• Task to complete:
Filter the listing and keep only the lines with the word "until".

• Extracted information:
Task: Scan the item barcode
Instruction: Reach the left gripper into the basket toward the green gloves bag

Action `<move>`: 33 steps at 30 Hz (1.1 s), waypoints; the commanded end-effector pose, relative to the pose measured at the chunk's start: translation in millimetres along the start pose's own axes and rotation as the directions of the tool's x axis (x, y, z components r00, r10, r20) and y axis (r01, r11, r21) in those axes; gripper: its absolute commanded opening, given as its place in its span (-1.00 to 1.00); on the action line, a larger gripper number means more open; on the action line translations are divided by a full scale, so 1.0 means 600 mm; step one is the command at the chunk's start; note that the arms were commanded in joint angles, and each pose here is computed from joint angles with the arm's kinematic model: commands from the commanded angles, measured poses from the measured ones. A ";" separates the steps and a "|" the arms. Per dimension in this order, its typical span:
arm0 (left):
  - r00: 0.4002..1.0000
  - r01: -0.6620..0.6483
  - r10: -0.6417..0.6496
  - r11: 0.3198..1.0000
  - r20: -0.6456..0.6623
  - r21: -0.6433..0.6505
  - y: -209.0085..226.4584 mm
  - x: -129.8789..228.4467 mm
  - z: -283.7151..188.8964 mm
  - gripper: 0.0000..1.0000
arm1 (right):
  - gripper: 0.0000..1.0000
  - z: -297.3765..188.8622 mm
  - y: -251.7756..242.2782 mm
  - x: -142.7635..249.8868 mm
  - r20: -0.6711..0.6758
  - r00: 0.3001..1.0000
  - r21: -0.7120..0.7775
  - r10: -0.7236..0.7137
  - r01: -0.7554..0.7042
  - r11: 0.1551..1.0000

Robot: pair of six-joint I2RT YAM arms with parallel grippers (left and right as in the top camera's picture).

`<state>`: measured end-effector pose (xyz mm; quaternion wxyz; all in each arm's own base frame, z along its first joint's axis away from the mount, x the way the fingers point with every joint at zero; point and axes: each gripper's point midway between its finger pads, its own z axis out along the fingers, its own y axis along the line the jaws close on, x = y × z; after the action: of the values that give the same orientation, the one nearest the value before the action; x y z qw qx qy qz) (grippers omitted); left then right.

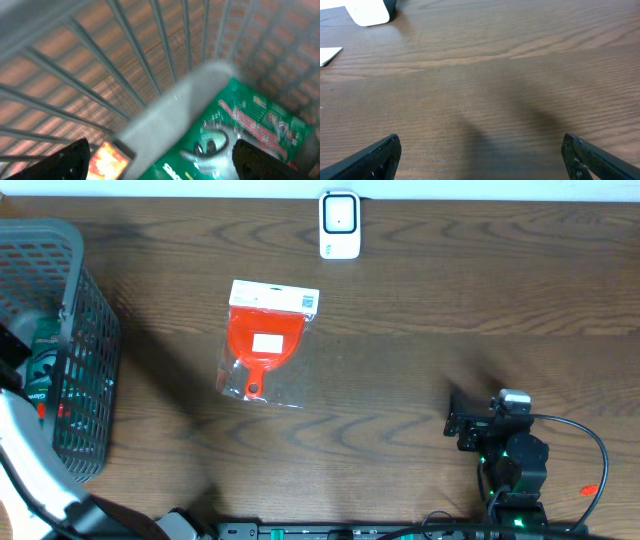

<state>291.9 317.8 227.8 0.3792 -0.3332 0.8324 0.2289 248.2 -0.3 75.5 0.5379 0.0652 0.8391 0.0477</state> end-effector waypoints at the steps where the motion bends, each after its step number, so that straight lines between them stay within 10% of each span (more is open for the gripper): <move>1: 0.998 -0.024 0.029 0.997 -0.063 0.075 -0.020 0.024 0.022 0.81 | 0.99 0.000 0.000 0.000 0.000 1.000 0.000 0.011 -0.011 1.000; 33: 0.940 -0.098 0.139 0.984 -0.310 0.146 0.016 0.142 0.049 0.81 | 0.99 0.000 0.001 -0.003 0.010 1.000 -0.001 0.010 -0.010 1.000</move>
<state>257.5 307.1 139.5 0.2337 -0.2928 0.9149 0.1506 249.3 -0.3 77.9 0.5424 0.0648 0.8363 0.0480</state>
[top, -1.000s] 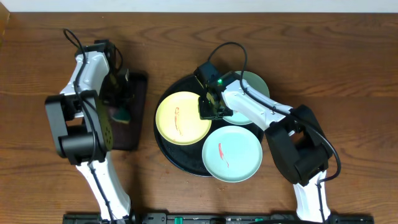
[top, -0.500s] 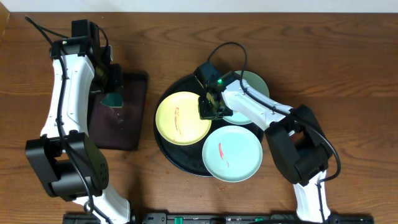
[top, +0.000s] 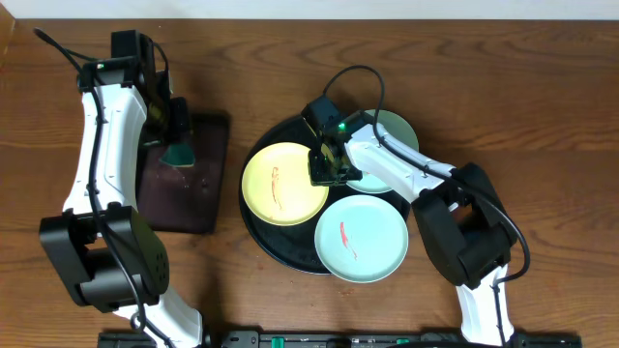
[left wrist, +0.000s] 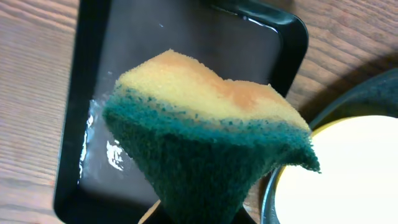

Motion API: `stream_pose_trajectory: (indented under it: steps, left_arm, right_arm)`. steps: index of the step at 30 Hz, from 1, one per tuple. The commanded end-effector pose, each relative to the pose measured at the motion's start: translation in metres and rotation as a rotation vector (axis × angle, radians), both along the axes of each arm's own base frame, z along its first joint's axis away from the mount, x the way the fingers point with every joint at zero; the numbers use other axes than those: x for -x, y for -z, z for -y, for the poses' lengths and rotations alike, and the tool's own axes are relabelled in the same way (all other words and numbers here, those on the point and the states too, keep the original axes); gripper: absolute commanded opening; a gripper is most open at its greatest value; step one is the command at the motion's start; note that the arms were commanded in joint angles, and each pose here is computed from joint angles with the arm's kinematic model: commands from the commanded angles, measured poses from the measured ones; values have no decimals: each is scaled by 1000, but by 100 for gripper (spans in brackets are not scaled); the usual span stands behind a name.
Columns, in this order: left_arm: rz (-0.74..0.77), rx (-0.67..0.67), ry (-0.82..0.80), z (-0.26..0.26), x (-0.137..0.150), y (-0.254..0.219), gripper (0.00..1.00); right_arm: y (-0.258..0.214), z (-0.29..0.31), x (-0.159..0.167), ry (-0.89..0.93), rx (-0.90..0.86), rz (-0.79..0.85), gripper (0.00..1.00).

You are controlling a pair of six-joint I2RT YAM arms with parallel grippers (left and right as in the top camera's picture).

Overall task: Clean dirty plates on tray and stack at the side
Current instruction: 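Move the held sponge over the yellow plate with the left gripper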

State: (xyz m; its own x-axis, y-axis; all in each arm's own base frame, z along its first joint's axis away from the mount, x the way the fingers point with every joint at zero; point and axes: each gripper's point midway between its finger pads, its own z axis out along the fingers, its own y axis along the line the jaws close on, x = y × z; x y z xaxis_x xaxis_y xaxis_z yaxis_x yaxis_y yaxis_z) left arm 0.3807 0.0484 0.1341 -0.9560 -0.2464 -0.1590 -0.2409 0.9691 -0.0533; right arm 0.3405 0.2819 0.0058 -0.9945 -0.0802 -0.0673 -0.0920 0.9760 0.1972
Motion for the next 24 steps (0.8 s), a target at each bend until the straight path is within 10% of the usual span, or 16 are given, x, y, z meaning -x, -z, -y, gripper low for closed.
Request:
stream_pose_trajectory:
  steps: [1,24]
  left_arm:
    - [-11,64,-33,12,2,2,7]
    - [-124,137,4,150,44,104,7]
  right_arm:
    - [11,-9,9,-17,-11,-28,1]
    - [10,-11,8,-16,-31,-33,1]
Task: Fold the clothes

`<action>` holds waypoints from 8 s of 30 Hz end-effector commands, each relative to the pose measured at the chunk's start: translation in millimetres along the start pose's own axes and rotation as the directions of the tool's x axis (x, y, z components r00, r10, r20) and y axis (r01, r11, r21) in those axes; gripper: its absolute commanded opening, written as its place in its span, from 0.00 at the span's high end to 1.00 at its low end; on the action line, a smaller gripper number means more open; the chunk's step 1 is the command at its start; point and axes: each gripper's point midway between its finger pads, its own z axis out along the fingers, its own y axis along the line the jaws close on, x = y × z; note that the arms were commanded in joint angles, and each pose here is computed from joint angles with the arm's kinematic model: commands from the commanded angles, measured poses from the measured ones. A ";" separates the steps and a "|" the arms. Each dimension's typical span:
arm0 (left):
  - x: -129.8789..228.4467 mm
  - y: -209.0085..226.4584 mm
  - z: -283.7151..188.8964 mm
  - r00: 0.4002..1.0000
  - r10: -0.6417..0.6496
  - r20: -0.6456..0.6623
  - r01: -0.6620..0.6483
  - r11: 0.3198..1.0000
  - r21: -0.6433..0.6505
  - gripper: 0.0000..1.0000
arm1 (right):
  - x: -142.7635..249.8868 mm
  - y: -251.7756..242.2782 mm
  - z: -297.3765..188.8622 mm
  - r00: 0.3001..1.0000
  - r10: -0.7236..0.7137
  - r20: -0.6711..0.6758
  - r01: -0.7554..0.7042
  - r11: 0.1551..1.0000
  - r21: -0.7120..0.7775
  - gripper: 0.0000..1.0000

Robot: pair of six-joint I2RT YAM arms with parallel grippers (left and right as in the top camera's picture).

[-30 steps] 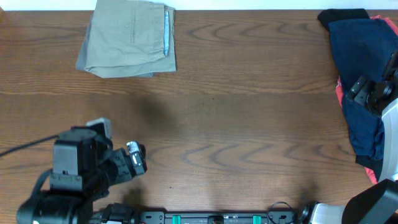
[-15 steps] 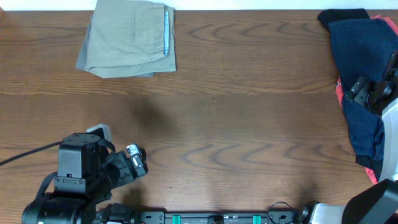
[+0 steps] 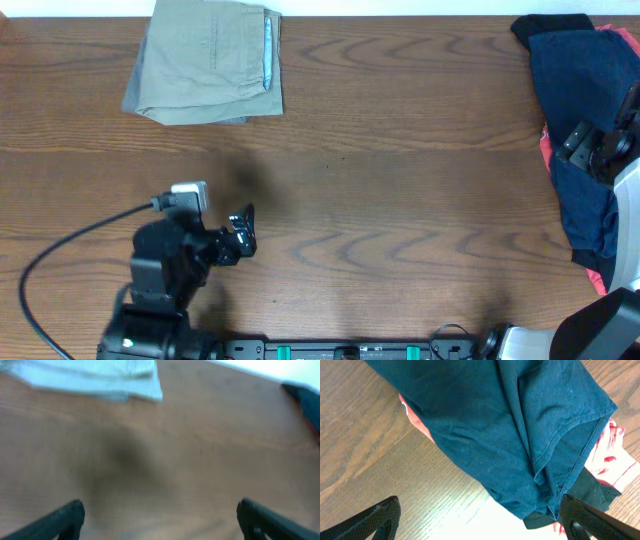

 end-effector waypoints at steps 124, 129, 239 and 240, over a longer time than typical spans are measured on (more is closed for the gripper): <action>17.5 38.1 20.9 0.905 0.148 0.398 -0.154 0.988 -0.018 0.02 | 153.2 97.7 -135.4 0.711 0.158 0.685 0.471 0.617 -0.631 0.01; 17.5 38.1 20.9 0.905 0.148 0.398 -0.154 0.988 -0.018 0.02 | 155.2 105.4 -127.0 0.662 0.226 0.715 0.496 0.584 -0.643 0.01; 17.5 38.1 20.9 0.905 0.148 0.398 -0.154 0.988 -0.018 0.02 | 165.6 104.4 -101.3 0.633 0.179 0.753 0.526 0.615 -0.588 0.01; 17.5 38.1 20.9 0.905 0.148 0.398 -0.154 0.988 -0.018 0.02 | 165.6 104.4 -101.2 0.633 0.179 0.753 0.526 0.615 -0.588 0.01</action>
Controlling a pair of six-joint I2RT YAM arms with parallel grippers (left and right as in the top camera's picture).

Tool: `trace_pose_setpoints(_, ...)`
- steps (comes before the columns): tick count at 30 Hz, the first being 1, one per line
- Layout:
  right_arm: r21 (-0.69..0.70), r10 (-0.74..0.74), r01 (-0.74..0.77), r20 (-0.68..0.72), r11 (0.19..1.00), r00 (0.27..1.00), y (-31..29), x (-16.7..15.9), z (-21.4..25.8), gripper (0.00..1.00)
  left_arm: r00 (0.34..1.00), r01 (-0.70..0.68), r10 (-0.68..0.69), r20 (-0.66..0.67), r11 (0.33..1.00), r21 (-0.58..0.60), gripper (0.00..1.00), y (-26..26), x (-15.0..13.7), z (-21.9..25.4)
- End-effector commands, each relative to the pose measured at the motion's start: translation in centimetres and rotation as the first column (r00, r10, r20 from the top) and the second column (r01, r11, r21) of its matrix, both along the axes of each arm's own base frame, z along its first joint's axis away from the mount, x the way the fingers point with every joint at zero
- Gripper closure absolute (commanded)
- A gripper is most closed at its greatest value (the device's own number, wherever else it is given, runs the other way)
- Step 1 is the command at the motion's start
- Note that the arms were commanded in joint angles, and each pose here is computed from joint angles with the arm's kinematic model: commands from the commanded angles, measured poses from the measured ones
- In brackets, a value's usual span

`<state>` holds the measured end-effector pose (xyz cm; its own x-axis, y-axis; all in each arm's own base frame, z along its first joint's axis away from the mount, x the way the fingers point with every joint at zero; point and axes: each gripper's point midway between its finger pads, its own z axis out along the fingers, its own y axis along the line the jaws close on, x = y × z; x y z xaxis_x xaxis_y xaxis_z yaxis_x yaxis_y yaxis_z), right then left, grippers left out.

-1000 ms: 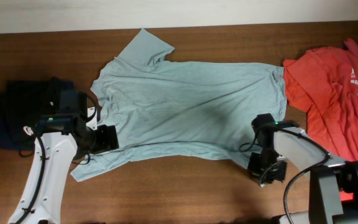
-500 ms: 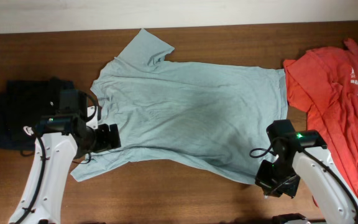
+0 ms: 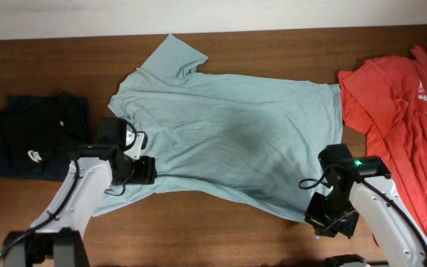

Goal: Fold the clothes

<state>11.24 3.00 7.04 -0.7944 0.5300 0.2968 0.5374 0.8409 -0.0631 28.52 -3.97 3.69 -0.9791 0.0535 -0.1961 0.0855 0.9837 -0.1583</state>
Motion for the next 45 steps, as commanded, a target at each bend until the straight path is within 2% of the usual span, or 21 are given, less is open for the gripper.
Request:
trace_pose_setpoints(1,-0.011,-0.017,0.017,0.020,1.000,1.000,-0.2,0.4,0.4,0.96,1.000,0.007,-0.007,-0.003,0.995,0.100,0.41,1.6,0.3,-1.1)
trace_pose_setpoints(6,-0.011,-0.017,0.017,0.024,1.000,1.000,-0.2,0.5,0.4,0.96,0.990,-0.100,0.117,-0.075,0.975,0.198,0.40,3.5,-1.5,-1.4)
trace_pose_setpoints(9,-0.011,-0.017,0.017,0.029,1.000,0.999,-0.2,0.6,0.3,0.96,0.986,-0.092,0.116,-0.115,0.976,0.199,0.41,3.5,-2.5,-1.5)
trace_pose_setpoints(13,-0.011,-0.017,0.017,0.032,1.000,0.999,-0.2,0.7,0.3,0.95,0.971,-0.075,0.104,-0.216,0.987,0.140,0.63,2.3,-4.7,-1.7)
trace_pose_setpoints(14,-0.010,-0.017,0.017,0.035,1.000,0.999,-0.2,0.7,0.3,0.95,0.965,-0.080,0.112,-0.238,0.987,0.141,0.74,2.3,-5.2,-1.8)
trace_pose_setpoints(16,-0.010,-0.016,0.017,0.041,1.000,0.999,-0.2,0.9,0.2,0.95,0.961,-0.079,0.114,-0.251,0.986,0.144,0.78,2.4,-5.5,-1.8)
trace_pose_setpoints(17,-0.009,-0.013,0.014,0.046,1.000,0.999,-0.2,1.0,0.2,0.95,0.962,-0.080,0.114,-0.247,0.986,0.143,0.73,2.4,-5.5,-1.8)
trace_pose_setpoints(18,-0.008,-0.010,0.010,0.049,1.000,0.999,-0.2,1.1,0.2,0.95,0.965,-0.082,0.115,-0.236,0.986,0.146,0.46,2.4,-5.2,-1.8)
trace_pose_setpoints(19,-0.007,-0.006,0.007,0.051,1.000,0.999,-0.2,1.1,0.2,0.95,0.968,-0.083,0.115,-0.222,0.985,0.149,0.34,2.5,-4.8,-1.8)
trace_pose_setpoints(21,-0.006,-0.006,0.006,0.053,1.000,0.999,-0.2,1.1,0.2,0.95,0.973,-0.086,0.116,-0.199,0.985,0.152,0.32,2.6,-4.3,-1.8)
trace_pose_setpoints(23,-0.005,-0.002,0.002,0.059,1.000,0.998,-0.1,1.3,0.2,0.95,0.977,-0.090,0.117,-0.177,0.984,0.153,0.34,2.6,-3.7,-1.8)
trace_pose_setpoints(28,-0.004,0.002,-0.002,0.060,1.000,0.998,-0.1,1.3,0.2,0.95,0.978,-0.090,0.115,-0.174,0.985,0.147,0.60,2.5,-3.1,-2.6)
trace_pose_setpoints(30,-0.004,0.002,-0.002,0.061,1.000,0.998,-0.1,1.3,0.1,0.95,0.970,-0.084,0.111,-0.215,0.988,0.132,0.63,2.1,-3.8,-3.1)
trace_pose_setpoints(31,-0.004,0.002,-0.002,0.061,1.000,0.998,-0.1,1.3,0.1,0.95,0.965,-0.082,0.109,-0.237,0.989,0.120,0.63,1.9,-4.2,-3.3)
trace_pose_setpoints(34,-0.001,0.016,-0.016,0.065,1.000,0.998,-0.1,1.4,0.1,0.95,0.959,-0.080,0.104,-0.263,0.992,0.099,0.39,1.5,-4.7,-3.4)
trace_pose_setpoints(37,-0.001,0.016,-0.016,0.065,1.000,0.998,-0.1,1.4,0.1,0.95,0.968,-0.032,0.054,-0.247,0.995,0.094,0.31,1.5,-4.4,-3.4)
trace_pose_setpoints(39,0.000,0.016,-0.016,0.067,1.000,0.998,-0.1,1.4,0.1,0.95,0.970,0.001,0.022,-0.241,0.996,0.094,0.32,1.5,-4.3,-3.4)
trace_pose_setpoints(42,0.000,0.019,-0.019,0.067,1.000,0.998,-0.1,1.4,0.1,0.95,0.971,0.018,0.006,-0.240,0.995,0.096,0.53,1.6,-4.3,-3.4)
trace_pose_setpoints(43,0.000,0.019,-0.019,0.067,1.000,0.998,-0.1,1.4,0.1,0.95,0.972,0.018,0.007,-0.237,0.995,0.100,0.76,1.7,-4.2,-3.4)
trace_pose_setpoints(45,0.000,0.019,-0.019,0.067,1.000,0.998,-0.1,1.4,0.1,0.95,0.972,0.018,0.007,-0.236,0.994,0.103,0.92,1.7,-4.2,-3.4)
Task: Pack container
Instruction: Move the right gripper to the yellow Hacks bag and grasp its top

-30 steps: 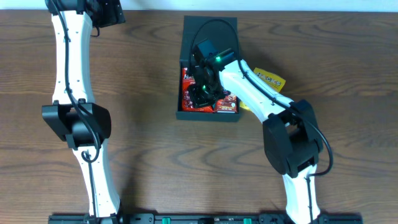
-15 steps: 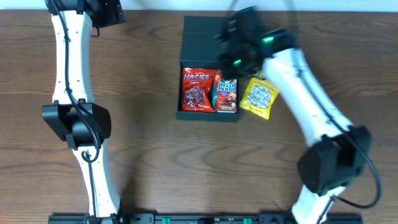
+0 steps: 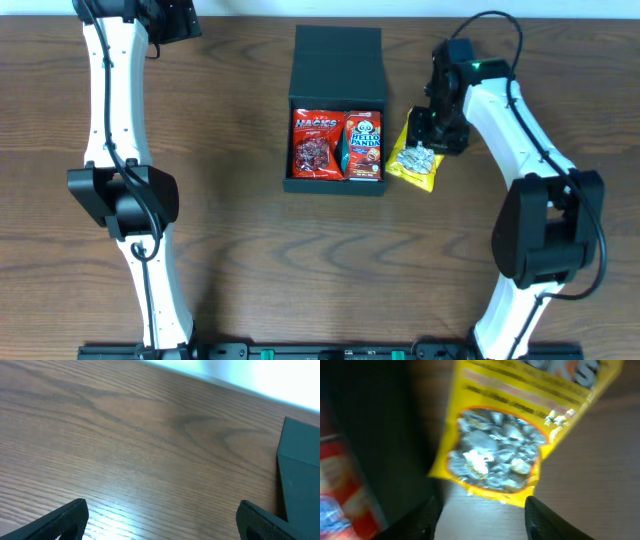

• Expected answer:
Motion for the next 24 steps (0.8 s), a target at each bend until the straight path is within 10% of the usual span, or 16 are given, x, y, z meaning -x, -z, -y, gripper low for closed.
Motion for the next 45 steps, as commanded, a target at each bend until the straight path is within 2% of the usual span, or 21 are given, less is open for the gripper.

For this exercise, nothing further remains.